Sunday, November 11, 2007

Poor man's Python virtual environment.

There have now been a number of attempts at implementing virtual environments for Python. That is, providing a means of having multiple isolated environments for the one Python installation on a system, such that it would be possible to run different applications on the same system, but using different sets of installed Python packages. The prime standalone examples of these are virtual-python, workingenv and virtualenv.

It may well just be that I choose to use MacOS X with the older Python 2.3.5 that comes with the operating system, but even with the more recent virtualenv, it just doesn't seem to always want to work properly. Even when I have ensured that PATH includes first the 'bin' directory for the virtual environment, such that the environment specific versions of tools such as 'easy_install' are found first, for whatever reason, some packages will still want to write back into the operating system '/Library/Python' directory when I wouldn't expect them to. I also don't seem to be alone in having such problems as evidenced by comments to Ian Bicking's blog where he originally announced virtualenv as a replacement for workingenv.

Now, I will admit that I still haven't found time to properly dig into the internals of Python eggs and so may be missing something, but for creating Python virtual environments, what I don't understand is why simply setting the PYTHONHOME environment variable isn't sufficient to get it all working for the typical case. Yes it means that the environment variable has to always be set, as well as PATH including the 'bin' directory for the virtual environment, but it avoids the idiosyncrasies arising from the way that Python tries to work out where the installed Python library directory is.

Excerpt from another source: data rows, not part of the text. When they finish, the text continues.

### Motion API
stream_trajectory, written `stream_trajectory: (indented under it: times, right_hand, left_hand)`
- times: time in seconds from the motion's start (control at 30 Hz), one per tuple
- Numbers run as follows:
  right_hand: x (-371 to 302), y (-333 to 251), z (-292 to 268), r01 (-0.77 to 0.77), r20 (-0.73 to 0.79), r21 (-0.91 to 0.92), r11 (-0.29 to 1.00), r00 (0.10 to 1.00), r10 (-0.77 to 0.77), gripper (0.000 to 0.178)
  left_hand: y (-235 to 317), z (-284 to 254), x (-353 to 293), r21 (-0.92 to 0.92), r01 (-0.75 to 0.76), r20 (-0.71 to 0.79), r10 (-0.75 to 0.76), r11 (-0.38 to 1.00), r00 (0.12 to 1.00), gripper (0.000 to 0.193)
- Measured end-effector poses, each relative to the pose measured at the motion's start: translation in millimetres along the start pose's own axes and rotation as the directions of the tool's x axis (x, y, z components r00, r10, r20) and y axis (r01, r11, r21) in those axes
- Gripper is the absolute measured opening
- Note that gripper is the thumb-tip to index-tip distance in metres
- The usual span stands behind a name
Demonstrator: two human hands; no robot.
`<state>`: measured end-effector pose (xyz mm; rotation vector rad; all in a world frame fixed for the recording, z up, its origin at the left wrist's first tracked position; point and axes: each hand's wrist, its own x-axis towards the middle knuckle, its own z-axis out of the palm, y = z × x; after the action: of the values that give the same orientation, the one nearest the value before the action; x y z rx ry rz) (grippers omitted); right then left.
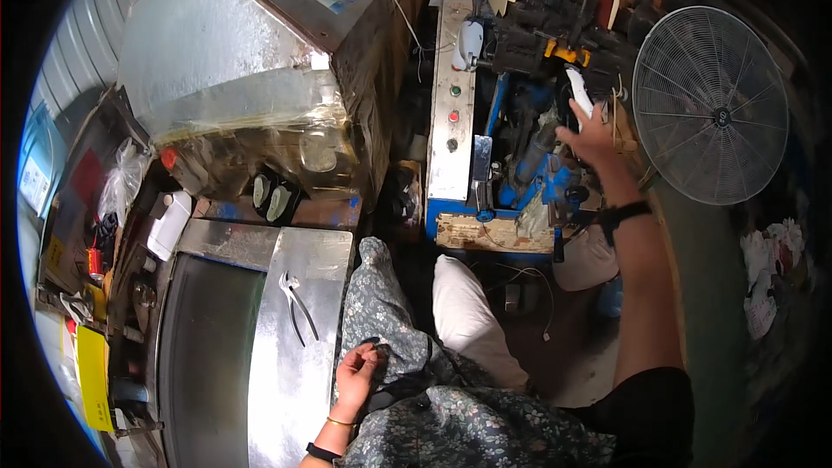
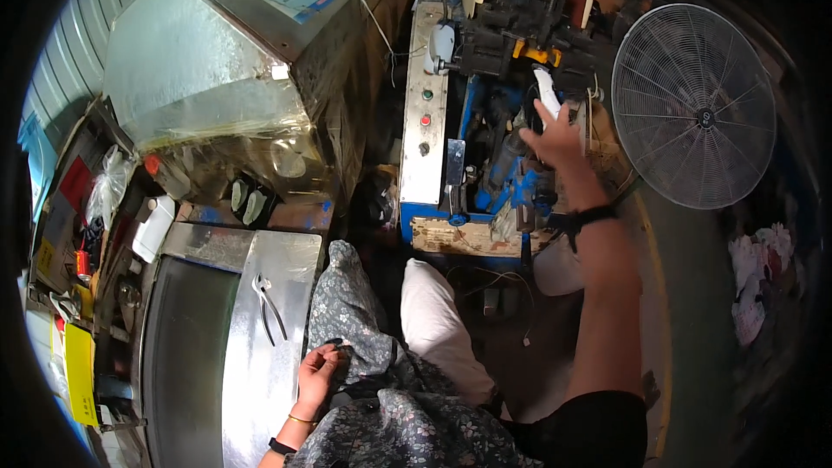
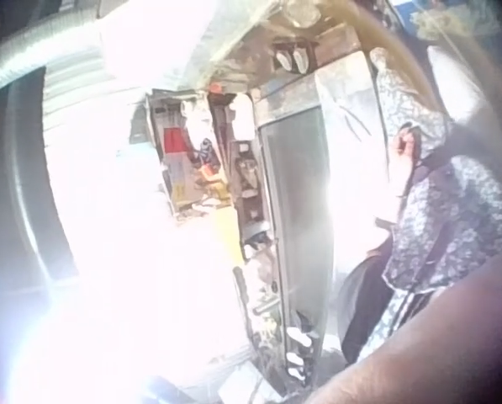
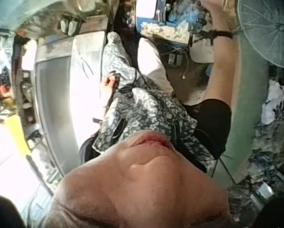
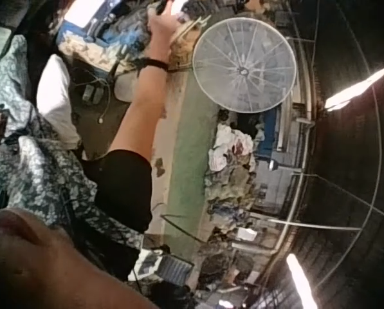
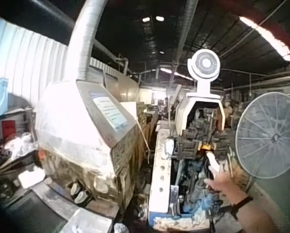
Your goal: Operator performs shoe lasting tasks by pulling uppers over shoe lasts and feeding them into a lasting machine.
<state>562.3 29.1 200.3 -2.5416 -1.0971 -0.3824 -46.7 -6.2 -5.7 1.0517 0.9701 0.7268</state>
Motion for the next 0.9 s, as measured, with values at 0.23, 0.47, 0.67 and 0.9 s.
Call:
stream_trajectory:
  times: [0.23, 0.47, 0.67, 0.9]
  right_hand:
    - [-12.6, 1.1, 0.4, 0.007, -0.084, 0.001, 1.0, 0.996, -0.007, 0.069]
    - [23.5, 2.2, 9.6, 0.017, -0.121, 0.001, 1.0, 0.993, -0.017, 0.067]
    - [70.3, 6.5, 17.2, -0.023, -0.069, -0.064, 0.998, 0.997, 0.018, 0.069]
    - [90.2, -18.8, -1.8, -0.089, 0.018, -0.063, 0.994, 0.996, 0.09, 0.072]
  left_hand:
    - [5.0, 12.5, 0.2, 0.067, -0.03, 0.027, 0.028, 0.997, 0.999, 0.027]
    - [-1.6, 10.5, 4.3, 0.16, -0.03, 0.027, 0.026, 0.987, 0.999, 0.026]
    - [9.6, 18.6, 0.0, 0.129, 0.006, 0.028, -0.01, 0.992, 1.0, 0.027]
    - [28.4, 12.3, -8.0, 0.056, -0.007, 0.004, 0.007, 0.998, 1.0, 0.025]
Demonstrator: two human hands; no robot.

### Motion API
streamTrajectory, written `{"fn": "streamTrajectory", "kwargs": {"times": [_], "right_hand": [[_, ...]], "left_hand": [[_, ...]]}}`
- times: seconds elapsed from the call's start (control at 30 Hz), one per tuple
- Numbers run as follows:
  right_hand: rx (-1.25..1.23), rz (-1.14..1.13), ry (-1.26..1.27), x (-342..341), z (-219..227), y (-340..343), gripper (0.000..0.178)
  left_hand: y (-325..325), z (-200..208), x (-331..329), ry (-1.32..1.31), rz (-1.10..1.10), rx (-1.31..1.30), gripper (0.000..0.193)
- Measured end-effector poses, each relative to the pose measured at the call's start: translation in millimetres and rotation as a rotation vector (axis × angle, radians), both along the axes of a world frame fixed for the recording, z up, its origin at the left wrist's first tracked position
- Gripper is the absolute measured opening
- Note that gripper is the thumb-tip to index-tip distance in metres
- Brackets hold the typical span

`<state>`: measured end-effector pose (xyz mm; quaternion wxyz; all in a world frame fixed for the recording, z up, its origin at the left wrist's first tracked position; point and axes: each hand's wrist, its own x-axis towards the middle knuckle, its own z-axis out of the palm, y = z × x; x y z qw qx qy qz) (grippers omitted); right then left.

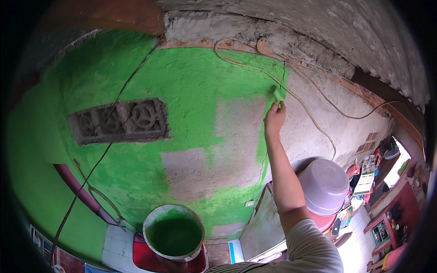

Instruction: The person paints a concrete wall with green paint using a small brush, frequently dipping the brush into a bucket of green paint held in the other hand.

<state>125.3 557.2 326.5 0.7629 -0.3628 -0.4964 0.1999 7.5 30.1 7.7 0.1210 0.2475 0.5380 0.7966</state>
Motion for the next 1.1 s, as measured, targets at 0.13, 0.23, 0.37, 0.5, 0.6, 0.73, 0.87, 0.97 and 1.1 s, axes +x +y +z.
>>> {"fn": "streamTrajectory", "kwargs": {"times": [0.13, 0.23, 0.37, 0.5, 0.6, 0.73, 0.87, 0.97, 1.1], "right_hand": [[-0.04, 0.016, 0.066, -40, 26, -10, 0.055], [0.02, 0.02, 0.002, -58, 55, -28, 0.055], [0.154, 0.142, -0.36, -79, 47, -67, 0.053], [0.284, 0.218, -0.474, -80, 38, -83, 0.05], [0.325, 0.113, -0.455, -61, 43, -76, 0.048], [0.237, 0.056, -0.637, -43, 28, -68, 0.045], [0.391, 0.156, -0.673, -52, 20, -89, 0.041], [0.455, 0.159, -0.658, -69, 50, -91, 0.041], [0.518, 0.127, -0.753, -68, 58, -67, 0.048]], "left_hand": [[-7, 0, -1, -0.132, 0.023, 0.069, 0.096], [-5, 2, -1, -0.175, 0.008, 0.098, 0.093], [-8, 2, 0, -0.212, 0.012, 0.114, 0.089], [-6, 1, 2, -0.243, 0.005, 0.12, 0.085], [-7, -2, 6, -0.256, -0.005, 0.13, 0.082], [-3, -6, 8, -0.273, -0.02, 0.136, 0.078], [-5, -8, 8, -0.273, -0.024, 0.131, 0.074], [-1, -8, 8, -0.259, -0.042, 0.133, 0.071], [2, -9, 9, -0.222, -0.061, 0.123, 0.067]]}}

To understand what the PYTHONHOME environment variable is all about, one has to consult the source code comments in the file 'Modules/getpath.c' of the Python source code, as any other online documentation seems to be rather lacking. Read the source code as well as the comments and you will find that Python goes through a number of steps to try and determine where the Python lib directory is located when it is run. These can be summarised as:
  1. Look relative to argv[0] to determine if being run out of Python source code build directory.
  2. Consult the PYTHONHOME environment variable for directory prefix corresponding to where Python was installed.
  3. Look relative to argv[0] to determine if being run out of Python installation directories. If argv[0] isn't an absolute path, search PATH for the executable which was used and look relative to that instead.
  4. Look relative to directory prefix where Python was supposed to have been installed.
The way the virtualenv appears to work is that it tries to set things up so that step 3 still applies.

On MacOS X things gets a bit tricky though, as it doesn't use the method exactly as described. Instead it seems that an absolute path to the Python framework encoded into the executable itself is somehow used. This means that to get virtualenv to work, it is necessary for it copy the Python executable and then use the MacOS X 'install_name_tool' program to change where the Python executable is picking up the Python framework from else it will continue to use the Python lib directory from the original Python installation.

Windows also doesn't follow the rules either, with the location of the Python DLL somehow determining where the Python lib directory needs to be.

Either way, once Python has found what it believes is the location of the Python lib directory it will use that and will skip the subsequent steps.

Now, although how step 3 works is different based on what platform you are running on, step 2 is the same. As such setting the PYTHONHOME environment seems to be a simpler and more deterministic way of specifying where the Python lib directory is located, avoiding the need to perform fixups to the Python executable on MacOS X.

As to how to setup a Python virtual environment based on using the PYTHONHOME environment variable, for UNIX based systems it is just a matter of creating a parallel copy of the installed Python installation using symlinks. In some respects it is therefore quite similar to the original virtual-python, except that the Python executable itself is also just a symlink and not a copy.

On MacOS X with Python 2.3 the required steps would therefore be:

mkdir $HOME/pythonenv
cd $HOME/pythonenv

mkdir -p ENV1/bin
mkdir -p ENV1/include
mkdir -p ENV1/lib/python2.3

ln -s /usr/bin/python2.3 ENV1/bin/
ln -s python2.3 ENV1/bin/python

ln -s /usr/include/python2.3 ENV1/include/

for i in /usr/lib/python2.3/*; do ln -s $i ENV1/lib/python2.3/; done

rm ENV1/lib/python2.3/site-packages
mkdir ENV1/lib/python2.3/site-packages

To use the virtual environment the 'bin' directory would be added to the head of your PATH and the PYTHONHOME environment variable set.

PATH="$HOME/pythonenv/ENV1/bin:$PATH"
export PATH

PYTHONHOME="$HOME/pythonenv/ENV1"
export PYTHONHOME

Note that it is the specific intent here that the 'site-packages' directory from the original Python installation is ignored. It would therefore be necessary to reinstall all required packages, including 'setuptools', once the PATH and PYTHONHOME variables had been setup.

Obviously, setting PYTHONHOME has implications if you want to run scripts from one Python application which are themselves standalone Python scripts which refer to a different Python virtual environment. Other issues come up if trying to run scripts which use a completely different version of Python. As such, this poor man's version of Python virtual environments isn't going to work for everyone, but for what I am doing with web applications and mod_wsgi it works fine, not giving me the problems that virtualenv does on MacOS X.

How exactly Python virtual environments, of any variety, can be used with mod_wsgi and how mod_wsgi version 2.0 has been enhanced to make it all reasonably simple to manage I'll cover in a subsequent blog entry. If you can't wait, then you can also check out a non sanitised version of a description about it on the mod_wsgi user group.

1 comment:

mitsuhiko said...

I wondered the same. I've set up a development server for one of my projects some days ago and installed all libraries locally into a modified PYTHONHOME on a debian box.

Works without a problem and was easy to set up :-)